The long-term destination, as envisioned by the most forward-looking operators and technology developers in the sector, is a zero-entry blast cycle: a complete sequence from hole drilling through to mucking readiness in which human presence in the active heading is not required at any stage. This is not a near-term commercial reality, but it is the logical endpoint of the three automation streams converging in underground mining.

Partnerships like TesMan and Dyno Nobel are establishing the operational and technical foundation on which that future will be built. As reported by International Mining, the collaboration brings together explosives and robotics expertise in a way that reflects growing industry recognition that blast cycle automation requires integrated rather than incremental solutions.

The upcoming Mining Transformed event in Sudbury, where both companies will present and field industry questions about the partnership, represents more than a product showcase. It is an invitation to the underground mining community to engage with a model of integrated blast cycle technology that treats safety and productivity as a unified engineering problem rather than a political trade-off. For those tracking how the sector is evolving, analysis from Geomechanics.io offers additional technical perspective on what the explosives-robotics joint venture means for safety and cycle time in practice.

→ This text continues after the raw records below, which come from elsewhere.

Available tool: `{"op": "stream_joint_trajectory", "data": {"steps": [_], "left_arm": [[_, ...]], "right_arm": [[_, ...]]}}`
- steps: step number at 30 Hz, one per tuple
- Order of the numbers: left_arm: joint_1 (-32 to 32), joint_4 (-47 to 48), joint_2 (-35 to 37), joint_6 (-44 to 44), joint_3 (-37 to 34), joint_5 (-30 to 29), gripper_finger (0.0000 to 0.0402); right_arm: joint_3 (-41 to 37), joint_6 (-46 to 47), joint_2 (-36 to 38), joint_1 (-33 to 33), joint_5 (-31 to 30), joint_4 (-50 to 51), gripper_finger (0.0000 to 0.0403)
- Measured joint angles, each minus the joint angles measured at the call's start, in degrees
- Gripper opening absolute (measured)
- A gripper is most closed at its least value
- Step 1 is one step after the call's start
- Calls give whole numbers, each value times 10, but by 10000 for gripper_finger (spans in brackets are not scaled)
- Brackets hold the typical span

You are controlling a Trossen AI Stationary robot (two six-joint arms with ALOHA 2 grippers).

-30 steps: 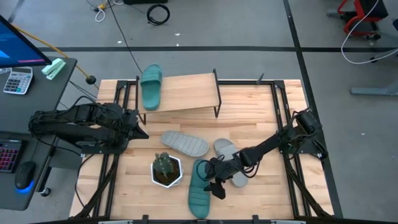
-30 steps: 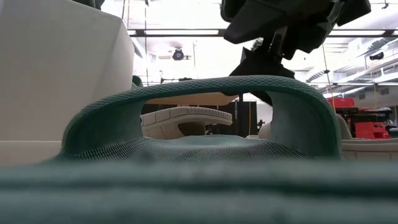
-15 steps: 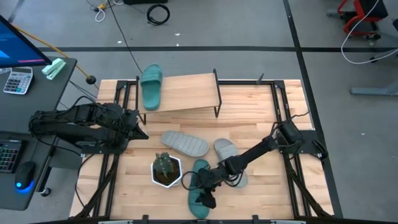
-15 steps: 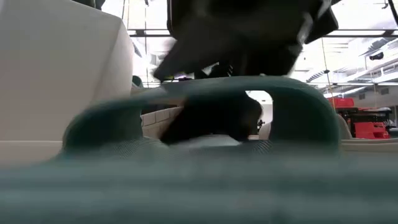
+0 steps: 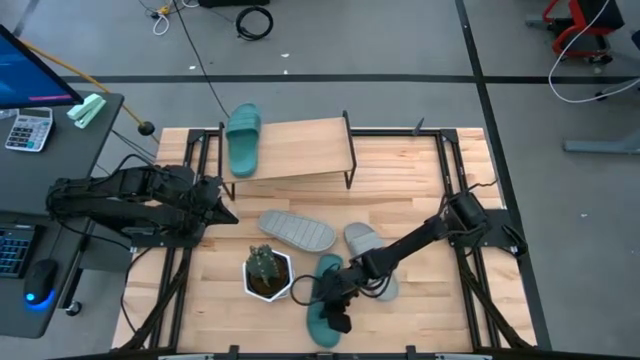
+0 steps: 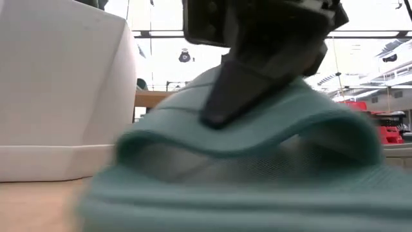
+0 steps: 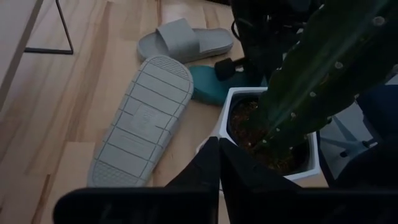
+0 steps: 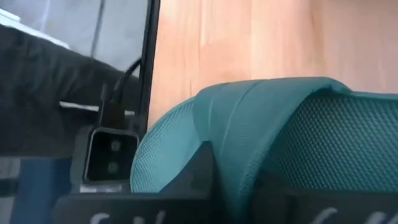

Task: Pick and place slides into the shelf
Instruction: Put the green slipper on the shelf

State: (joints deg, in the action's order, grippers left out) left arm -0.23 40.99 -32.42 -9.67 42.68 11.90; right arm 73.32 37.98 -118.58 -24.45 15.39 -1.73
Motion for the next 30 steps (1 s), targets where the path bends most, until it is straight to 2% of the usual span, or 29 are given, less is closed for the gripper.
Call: {"op": "stream_joint_trajectory", "data": {"steps": [5, 9, 15, 18, 22, 26, 30], "left_arm": [[0, 0, 0, 0, 0, 0, 22], [0, 0, 0, 0, 0, 0, 9], [0, -3, 4, -1, 0, 0, 10], [0, -3, 7, -2, 0, 0, 20], [0, -7, 7, -2, 0, 0, 20], [0, -10, 7, 0, 0, 0, 6], [0, -10, 7, 3, 0, 0, 8]], "right_arm": [[0, -5, 55, -1, -9, 71, 11], [0, -10, 119, -1, -30, 123, 11], [0, -11, 229, 0, -122, 257, 11], [0, 0, 282, 4, -198, 303, 11], [0, 8, 345, 16, -334, 324, 11], [0, 5, 391, 49, -497, 311, 11], [0, -10, 417, 97, -605, 267, 10]]}}
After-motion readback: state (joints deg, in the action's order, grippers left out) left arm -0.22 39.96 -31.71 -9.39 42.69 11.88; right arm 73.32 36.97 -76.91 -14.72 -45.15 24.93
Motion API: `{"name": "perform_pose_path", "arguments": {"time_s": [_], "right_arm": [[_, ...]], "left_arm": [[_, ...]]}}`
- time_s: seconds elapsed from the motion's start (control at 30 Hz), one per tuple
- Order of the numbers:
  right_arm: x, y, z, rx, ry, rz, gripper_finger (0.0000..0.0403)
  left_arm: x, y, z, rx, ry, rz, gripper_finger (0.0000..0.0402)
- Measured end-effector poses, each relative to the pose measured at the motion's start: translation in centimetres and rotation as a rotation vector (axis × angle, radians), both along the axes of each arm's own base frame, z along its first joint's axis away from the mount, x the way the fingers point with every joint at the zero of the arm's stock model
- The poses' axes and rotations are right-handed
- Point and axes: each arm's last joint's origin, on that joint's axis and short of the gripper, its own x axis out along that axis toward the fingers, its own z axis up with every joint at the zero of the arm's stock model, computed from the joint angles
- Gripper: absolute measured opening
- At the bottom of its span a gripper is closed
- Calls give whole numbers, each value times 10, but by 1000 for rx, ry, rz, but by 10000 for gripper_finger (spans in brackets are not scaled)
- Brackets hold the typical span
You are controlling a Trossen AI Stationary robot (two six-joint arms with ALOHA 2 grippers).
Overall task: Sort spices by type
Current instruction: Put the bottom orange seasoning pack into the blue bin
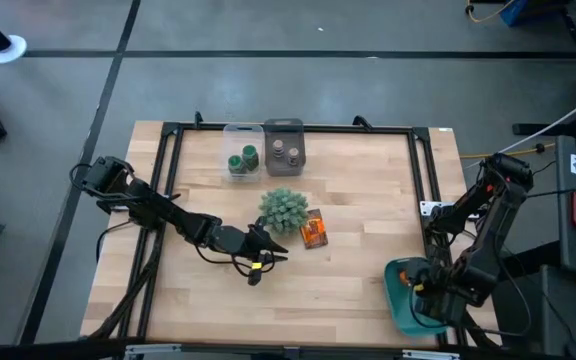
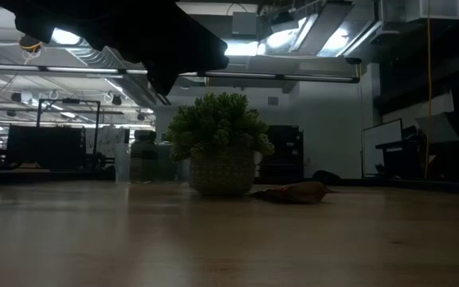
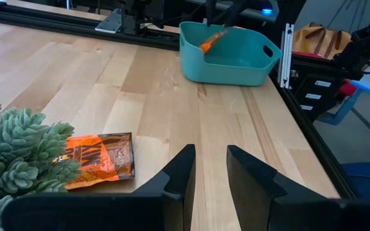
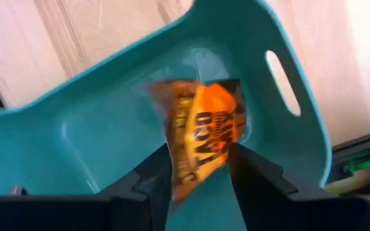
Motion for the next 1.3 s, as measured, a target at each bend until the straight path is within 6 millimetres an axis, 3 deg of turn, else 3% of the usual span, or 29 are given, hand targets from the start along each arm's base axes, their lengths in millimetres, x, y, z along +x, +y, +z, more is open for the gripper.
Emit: {"name": "perform_pose_path", "arguments": {"time_s": [0.23,0.83,1.3], "right_arm": [[-2,-5,14,-75,6,-18,150],[-10,-24,17,-261,69,-155,150],[-11,-27,18,-287,79,-155,150]], "left_arm": [[0,0,0,0,0,0,75],[0,0,0,0,1,0,75],[0,0,0,0,1,0,75]]}}
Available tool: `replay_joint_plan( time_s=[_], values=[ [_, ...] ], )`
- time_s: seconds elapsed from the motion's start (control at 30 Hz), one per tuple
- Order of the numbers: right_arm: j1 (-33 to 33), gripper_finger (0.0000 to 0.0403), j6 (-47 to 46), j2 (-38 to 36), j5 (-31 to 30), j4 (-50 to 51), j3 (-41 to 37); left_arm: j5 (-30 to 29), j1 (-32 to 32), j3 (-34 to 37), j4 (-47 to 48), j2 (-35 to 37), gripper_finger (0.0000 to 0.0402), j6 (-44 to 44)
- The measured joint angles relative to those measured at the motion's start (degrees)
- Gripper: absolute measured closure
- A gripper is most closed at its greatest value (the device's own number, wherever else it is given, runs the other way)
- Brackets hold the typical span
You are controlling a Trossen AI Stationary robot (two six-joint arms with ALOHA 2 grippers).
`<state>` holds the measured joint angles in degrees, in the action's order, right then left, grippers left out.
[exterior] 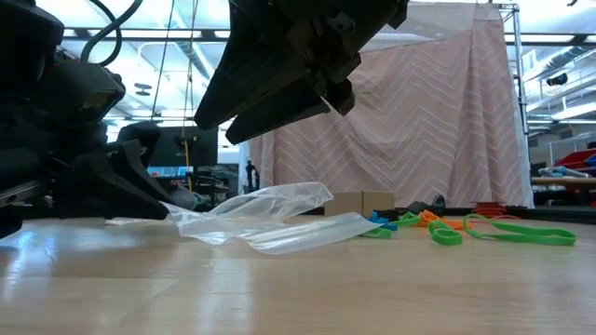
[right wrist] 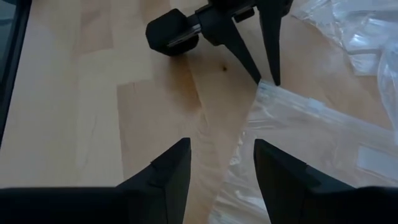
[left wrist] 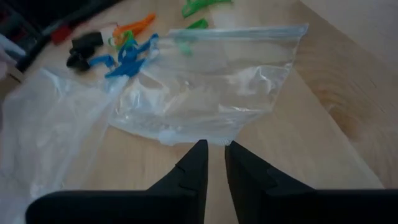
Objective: Sort rubber bands
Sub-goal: Open the transparent zip bag
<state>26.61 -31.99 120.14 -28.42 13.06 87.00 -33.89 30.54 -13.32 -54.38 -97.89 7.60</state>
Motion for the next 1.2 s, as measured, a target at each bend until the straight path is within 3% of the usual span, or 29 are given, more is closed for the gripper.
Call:
replay_joint_plan(
  time_s=[0.53, 1.2],
  values=[
    [0.0, 0.0241, 0.0, 0.0, 0.0, -0.8, 0.0, 0.6, -0.1, -2.8, -0.7, 0.0, 0.0344, 10.9],
    [0.0, 0.0241, -1.5, 0.0, 0.0, -1.0, 0.0, 7.7, -0.2, -5.3, -1.3, -0.8, 0.0344, 26.0]
  ],
)
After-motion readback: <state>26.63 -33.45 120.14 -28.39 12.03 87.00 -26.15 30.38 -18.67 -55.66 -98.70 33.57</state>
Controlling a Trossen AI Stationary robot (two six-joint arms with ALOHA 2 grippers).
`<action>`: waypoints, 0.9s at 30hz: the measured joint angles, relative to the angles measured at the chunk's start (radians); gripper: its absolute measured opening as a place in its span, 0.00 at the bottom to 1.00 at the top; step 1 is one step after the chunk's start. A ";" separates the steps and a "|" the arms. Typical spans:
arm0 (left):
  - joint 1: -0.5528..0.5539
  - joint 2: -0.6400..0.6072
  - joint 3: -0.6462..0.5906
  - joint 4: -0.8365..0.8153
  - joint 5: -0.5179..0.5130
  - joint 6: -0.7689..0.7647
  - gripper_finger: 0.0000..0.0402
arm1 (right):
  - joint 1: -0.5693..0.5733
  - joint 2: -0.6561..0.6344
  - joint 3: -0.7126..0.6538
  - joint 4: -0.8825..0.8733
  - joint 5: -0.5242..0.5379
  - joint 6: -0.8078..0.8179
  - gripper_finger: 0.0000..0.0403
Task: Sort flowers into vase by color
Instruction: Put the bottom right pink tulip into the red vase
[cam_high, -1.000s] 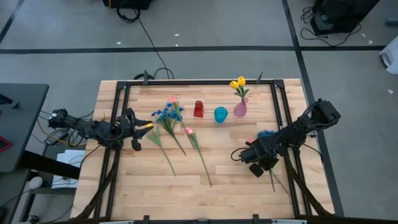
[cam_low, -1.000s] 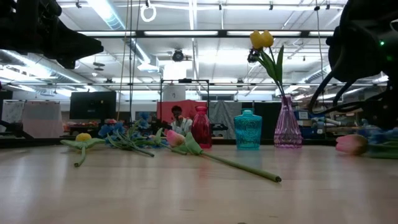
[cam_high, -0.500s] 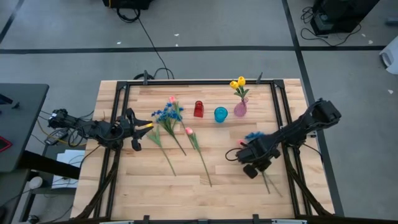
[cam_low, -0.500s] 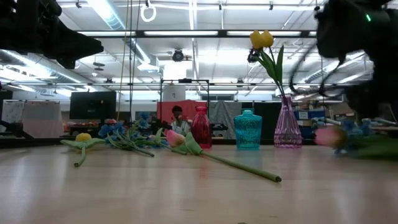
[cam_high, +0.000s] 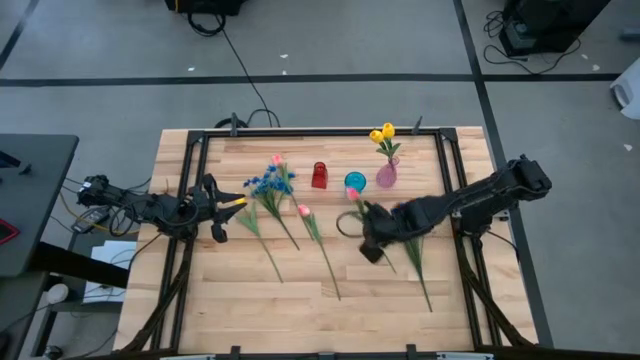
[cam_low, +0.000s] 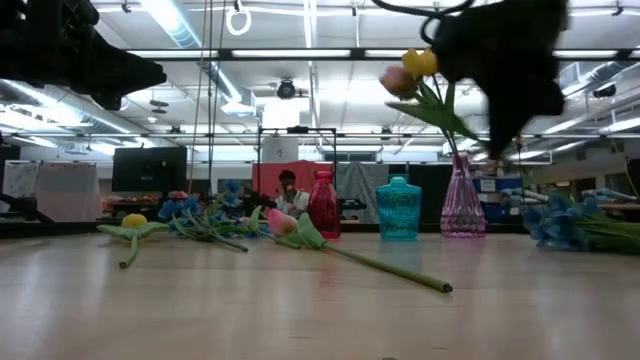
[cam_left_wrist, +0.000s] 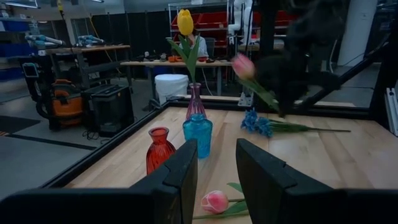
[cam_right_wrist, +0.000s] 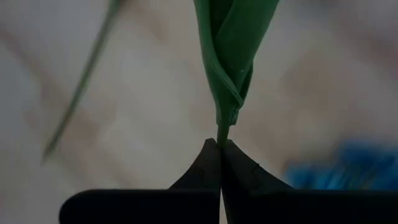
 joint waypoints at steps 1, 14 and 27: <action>0.000 0.000 0.000 0.000 0.000 0.000 0.29 | -0.021 0.000 0.008 0.022 0.051 -0.036 0.01; 0.000 0.000 0.000 -0.003 0.000 -0.016 0.29 | -0.251 0.000 0.062 0.760 0.296 -0.724 0.01; 0.000 0.000 0.000 0.001 0.000 -0.031 0.29 | -0.355 0.000 0.062 0.916 0.345 -0.924 0.01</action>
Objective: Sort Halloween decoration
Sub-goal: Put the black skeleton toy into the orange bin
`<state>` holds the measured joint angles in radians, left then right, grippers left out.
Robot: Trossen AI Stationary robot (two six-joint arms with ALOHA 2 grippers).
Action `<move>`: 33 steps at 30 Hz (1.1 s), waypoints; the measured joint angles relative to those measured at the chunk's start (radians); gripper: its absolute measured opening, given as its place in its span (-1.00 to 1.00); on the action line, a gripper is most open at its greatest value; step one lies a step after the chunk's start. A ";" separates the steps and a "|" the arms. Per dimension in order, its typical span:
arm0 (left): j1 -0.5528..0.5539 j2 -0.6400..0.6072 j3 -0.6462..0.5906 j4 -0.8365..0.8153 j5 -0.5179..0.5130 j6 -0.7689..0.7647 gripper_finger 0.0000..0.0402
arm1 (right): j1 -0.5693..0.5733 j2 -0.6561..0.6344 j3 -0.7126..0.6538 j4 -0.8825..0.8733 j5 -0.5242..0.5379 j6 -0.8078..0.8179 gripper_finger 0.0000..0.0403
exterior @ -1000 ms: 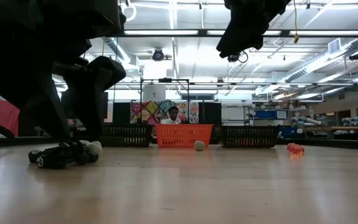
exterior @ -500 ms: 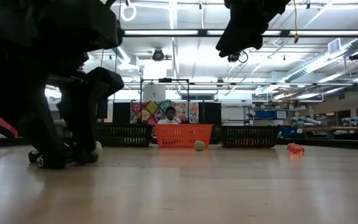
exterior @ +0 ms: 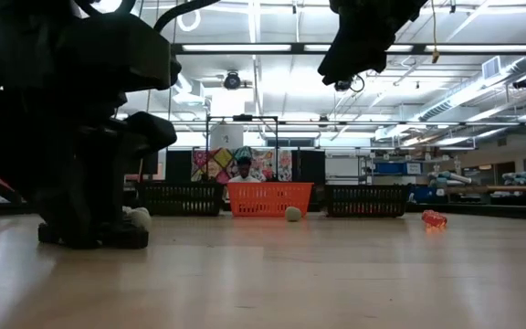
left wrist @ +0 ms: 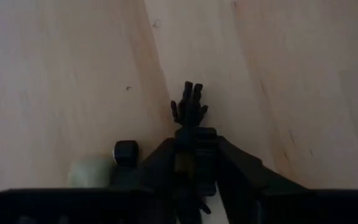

This article is intended for informational purposes only and does not constitute financial or investment advice. References to operational outcomes, productivity improvements, and technology capabilities reflect current industry research and stated company objectives. Actual results from technology deployment will vary based on mine-specific conditions, regulatory requirements, and implementation factors. Readers considering technology adoption decisions should conduct independent due diligence.